● **ACTION ITEM**
Copy down every line of the data that follows exactly. Omit the pictures.

─── SUPPLIED MATERIAL ───

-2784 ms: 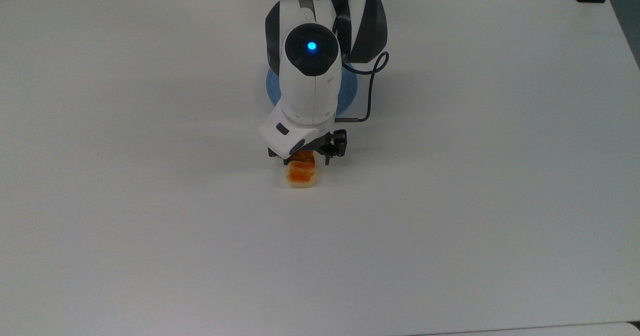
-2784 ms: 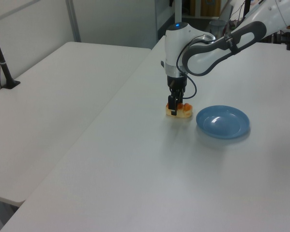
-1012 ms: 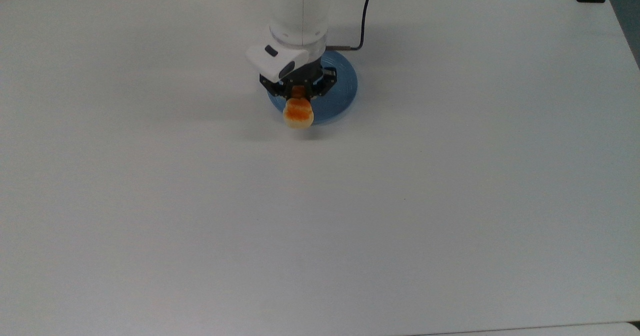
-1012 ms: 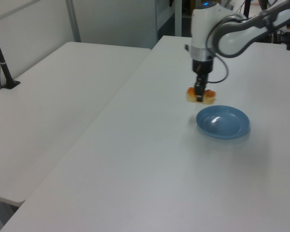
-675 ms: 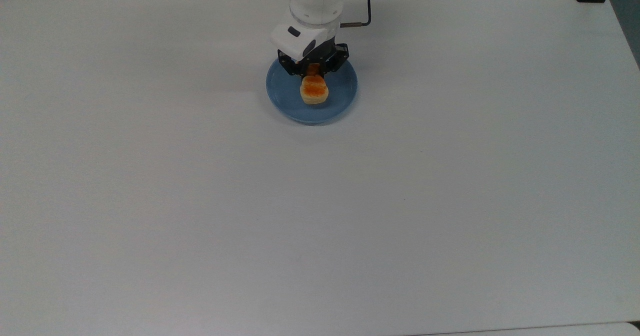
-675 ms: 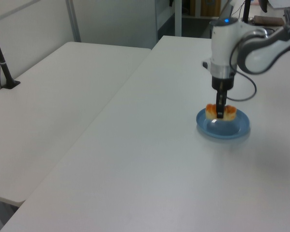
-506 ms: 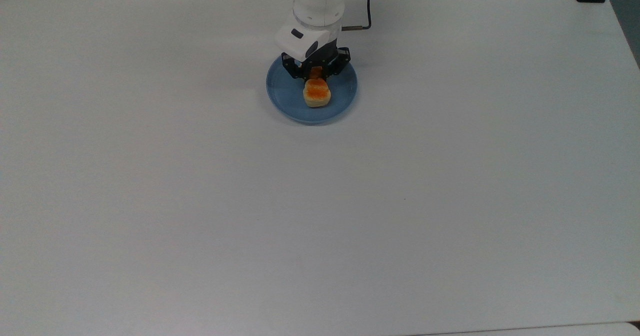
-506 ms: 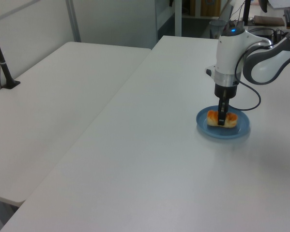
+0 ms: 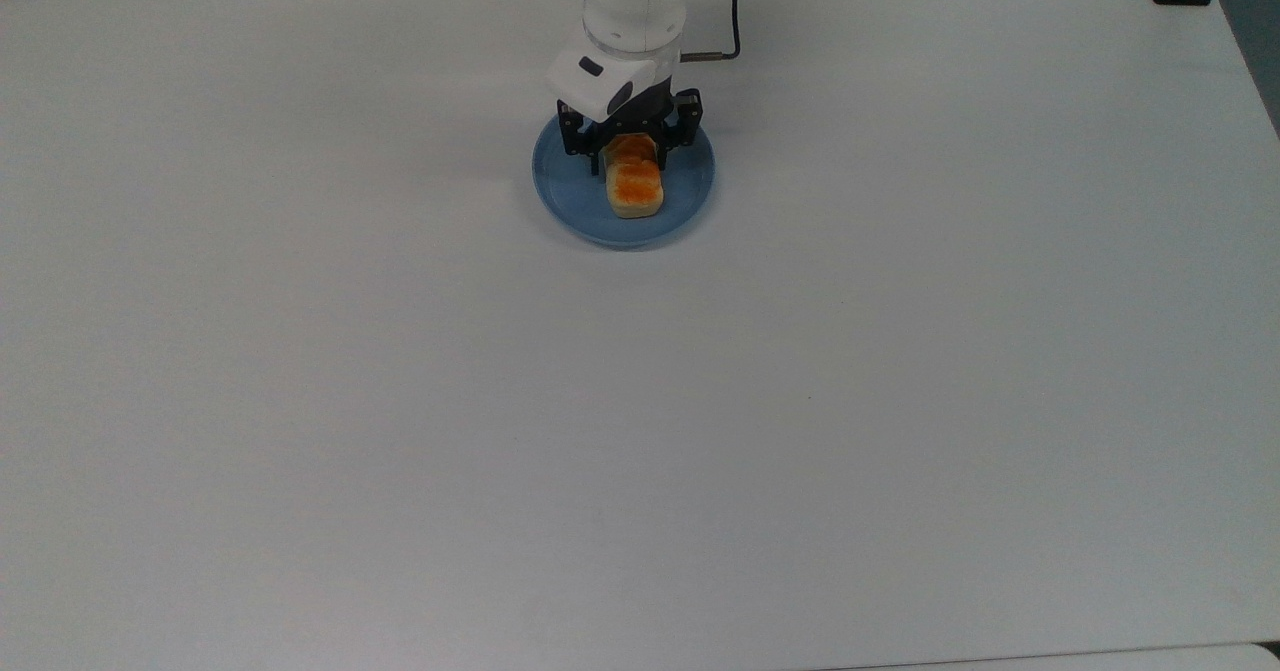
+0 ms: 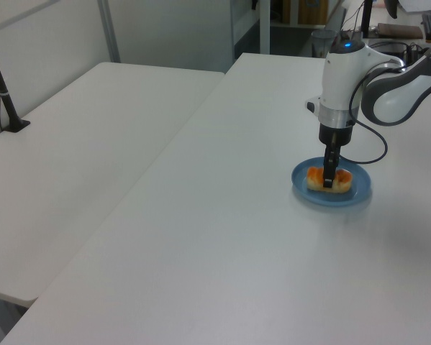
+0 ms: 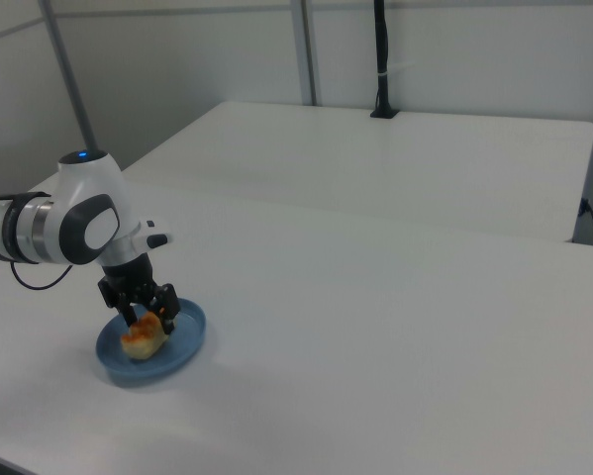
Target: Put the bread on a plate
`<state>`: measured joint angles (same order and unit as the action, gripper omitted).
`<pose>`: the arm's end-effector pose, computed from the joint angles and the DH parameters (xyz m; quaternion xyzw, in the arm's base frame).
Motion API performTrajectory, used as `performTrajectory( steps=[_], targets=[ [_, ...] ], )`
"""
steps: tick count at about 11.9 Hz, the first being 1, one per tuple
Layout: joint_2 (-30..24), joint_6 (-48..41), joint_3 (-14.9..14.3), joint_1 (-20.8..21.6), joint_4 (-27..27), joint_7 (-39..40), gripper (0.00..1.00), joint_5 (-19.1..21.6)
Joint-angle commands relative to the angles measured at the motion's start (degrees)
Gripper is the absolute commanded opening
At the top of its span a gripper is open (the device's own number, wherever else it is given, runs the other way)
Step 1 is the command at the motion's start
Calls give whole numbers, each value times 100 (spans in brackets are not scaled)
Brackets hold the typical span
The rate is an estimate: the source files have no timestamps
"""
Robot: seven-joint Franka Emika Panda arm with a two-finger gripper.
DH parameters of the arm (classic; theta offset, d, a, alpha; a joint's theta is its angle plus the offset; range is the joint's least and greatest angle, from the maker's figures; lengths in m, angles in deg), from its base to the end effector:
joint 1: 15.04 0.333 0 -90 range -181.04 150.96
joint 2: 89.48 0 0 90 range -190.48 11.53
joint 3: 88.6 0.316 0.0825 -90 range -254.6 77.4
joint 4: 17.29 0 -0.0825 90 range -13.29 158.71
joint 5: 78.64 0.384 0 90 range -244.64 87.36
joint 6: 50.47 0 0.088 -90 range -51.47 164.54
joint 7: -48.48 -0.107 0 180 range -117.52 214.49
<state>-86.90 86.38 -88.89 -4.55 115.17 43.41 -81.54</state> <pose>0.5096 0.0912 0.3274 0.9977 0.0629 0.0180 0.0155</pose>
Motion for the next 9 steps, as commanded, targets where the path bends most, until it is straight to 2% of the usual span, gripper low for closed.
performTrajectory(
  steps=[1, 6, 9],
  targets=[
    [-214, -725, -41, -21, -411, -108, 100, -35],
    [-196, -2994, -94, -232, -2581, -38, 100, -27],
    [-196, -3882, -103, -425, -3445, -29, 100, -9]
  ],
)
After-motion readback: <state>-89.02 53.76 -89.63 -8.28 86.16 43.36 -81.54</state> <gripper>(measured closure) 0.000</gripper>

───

● **TASK SOLUTION**
-2784 ms: 
-2784 ms: 
-1012 ms: 
-1012 ms: 
-675 ms: 
-675 ms: 
-506 ms: 
-506 ms: 
+0 ms: 
+0 ms: 
+0 ms: 
Target: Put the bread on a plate
`<state>`: measured joint angles (same order and unit as the action, gripper omitted).
`<pose>`: the arm's end-effector pose, computed from the joint angles and the DH parameters (xyz m; quaternion xyzw, in the arm's base frame).
Motion API performTrajectory, used as `performTrajectory( steps=[_], targets=[ [_, ...] ], )`
"""
steps: tick count at about 11.9 Hz, the first being 1, one per tuple
Layout: joint_2 (-30..24), joint_6 (-48..41), joint_3 (-14.9..14.3), joint_1 (-20.8..21.6), joint_4 (-27..27), joint_7 (-39..40), gripper (0.00..1.00), joint_5 (-19.1..21.6)
Joint-angle commands relative to the angles measured at the motion's start (degrees)
Gripper is the absolute commanded opening
At the top of its span a gripper is open (the device's own number, wherever else it is given, runs the other way)
Step 1 is the command at the motion's start
Calls give whole numbers, each value times 100 (spans in brackets are not scaled)
Brackets hold the typical span
The rate is an estimate: the source files have no timestamps
"""
Robot: seven-joint Franka Emika Panda arm with a two-finger gripper.
DH parameters of the arm (classic; theta offset, d, a, alpha; a joint's theta is its angle plus the offset; range is the joint's least and greatest angle, from the maker's figures; lengths in m, angles in deg), from its base to the end effector:
joint 1: 15.04 0.333 0 -90 range -181.04 150.96
joint 2: 89.48 0 0 90 range -190.48 11.53
joint 3: 88.6 0.316 0.0825 -90 range -254.6 77.4
joint 4: 17.29 0 -0.0825 90 range -13.29 158.71
joint 5: 78.64 0.384 0 90 range -244.64 87.36
joint 6: 50.47 0 0.088 -90 range -51.47 164.54
joint 7: -48.48 -0.107 0 180 range -117.52 214.49
<state>-86.90 86.38 -88.89 -4.55 115.17 43.41 -81.54</state> <pose>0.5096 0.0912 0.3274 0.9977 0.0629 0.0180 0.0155</pose>
Motion for the next 9 steps, as commanded, targets where the path bends most, until it is straight to 2% of the usual span, gripper low for closed.
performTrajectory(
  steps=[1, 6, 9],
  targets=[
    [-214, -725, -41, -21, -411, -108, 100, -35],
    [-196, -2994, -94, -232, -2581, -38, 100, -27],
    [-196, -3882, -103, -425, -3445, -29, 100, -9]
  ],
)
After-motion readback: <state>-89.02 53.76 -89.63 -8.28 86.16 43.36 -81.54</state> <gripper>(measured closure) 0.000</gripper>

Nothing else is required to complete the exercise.